## Task directions:
Reproduce verbatim the lines of the material below, starting at the line with "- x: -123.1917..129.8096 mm" and ending at the line with "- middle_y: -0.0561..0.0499", both inclusive; skip the rest.

## Raw data:
______
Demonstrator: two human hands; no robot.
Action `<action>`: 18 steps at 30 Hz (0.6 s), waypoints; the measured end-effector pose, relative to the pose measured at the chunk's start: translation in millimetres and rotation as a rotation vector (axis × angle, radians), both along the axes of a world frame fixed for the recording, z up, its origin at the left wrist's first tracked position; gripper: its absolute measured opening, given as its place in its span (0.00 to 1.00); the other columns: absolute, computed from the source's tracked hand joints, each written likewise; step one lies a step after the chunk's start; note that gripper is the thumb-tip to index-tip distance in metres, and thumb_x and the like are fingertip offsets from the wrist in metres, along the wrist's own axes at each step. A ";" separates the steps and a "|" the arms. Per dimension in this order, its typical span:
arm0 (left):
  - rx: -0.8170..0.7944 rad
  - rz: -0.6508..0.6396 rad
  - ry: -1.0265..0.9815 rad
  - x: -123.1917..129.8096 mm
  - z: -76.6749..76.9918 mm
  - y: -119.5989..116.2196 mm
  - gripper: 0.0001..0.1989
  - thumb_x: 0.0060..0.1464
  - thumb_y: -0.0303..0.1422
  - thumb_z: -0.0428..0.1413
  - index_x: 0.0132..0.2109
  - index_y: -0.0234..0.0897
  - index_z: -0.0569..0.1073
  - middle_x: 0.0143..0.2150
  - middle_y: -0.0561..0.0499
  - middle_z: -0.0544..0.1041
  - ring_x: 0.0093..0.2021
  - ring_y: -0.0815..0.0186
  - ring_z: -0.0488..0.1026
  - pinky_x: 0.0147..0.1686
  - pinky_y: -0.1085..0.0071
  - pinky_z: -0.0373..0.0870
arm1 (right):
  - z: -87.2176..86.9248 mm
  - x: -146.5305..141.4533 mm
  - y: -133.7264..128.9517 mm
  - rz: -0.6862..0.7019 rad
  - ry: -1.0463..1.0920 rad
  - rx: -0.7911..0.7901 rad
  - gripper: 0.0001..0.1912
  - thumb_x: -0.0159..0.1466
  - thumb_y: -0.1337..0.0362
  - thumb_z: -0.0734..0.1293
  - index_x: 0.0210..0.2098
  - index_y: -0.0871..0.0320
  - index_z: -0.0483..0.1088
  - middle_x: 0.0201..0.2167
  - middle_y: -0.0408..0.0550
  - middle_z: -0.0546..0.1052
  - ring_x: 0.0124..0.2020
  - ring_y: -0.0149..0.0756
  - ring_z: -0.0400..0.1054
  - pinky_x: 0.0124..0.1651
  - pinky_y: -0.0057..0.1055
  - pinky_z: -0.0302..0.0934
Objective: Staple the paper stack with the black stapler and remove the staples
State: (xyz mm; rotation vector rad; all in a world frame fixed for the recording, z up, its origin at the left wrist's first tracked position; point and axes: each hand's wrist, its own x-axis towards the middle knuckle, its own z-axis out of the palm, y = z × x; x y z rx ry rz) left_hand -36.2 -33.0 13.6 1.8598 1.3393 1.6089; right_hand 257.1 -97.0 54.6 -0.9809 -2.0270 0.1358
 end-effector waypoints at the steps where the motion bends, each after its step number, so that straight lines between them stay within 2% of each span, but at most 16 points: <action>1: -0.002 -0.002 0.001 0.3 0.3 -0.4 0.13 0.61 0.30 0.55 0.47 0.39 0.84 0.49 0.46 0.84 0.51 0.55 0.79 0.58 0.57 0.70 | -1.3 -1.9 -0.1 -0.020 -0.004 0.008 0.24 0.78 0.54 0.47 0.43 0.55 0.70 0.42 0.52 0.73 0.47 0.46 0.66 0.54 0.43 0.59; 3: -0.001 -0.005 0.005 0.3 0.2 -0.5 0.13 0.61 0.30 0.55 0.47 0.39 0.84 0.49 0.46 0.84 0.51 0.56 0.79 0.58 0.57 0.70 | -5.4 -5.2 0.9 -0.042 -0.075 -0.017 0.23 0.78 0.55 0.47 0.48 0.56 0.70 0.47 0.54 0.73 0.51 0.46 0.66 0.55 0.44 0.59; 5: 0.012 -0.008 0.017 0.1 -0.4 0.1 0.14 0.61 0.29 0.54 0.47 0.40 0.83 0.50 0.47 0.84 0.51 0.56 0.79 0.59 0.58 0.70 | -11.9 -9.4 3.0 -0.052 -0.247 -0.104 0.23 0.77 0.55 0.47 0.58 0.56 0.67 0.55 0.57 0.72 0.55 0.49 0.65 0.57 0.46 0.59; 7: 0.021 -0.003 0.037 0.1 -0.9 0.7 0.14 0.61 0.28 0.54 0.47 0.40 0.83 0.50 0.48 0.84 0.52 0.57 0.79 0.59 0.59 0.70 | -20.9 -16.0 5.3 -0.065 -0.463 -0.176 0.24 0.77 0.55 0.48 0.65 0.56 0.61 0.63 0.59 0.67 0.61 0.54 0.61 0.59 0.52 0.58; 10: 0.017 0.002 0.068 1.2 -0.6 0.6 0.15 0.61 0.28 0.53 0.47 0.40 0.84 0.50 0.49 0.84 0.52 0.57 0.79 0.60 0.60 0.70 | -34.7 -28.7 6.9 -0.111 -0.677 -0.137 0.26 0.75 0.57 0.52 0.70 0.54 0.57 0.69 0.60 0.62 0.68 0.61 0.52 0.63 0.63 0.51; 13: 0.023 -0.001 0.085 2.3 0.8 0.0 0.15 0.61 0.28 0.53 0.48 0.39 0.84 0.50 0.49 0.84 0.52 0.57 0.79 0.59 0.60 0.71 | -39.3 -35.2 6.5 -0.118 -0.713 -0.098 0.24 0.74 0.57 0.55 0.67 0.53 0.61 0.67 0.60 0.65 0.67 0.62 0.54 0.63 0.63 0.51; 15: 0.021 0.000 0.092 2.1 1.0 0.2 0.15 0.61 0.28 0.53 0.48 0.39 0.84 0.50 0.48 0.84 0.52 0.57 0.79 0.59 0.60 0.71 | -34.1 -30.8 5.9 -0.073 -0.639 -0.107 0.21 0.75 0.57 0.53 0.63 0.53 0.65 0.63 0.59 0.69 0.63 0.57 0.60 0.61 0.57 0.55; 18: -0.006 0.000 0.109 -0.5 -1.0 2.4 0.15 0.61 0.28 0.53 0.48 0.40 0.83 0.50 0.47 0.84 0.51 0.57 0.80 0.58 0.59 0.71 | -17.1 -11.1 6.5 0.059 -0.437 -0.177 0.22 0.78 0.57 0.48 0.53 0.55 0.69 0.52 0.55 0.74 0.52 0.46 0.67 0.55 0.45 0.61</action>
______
## Solution to this task:
  - x: -123.1917..129.8096 mm
  - z: -76.6749..76.9918 mm
  - y: -119.5989..116.2196 mm
  - gripper: 0.0001..0.1989
  - thumb_x: 0.0060..0.1464
  - thumb_y: -0.0303..0.1422
  - thumb_z: -0.0428..0.1413
  - index_x: 0.0132..0.2109
  - index_y: -0.0234..0.0897
  - index_z: -0.0569..0.1073
  - middle_x: 0.0143..0.2150
  - middle_y: -0.0561..0.0499

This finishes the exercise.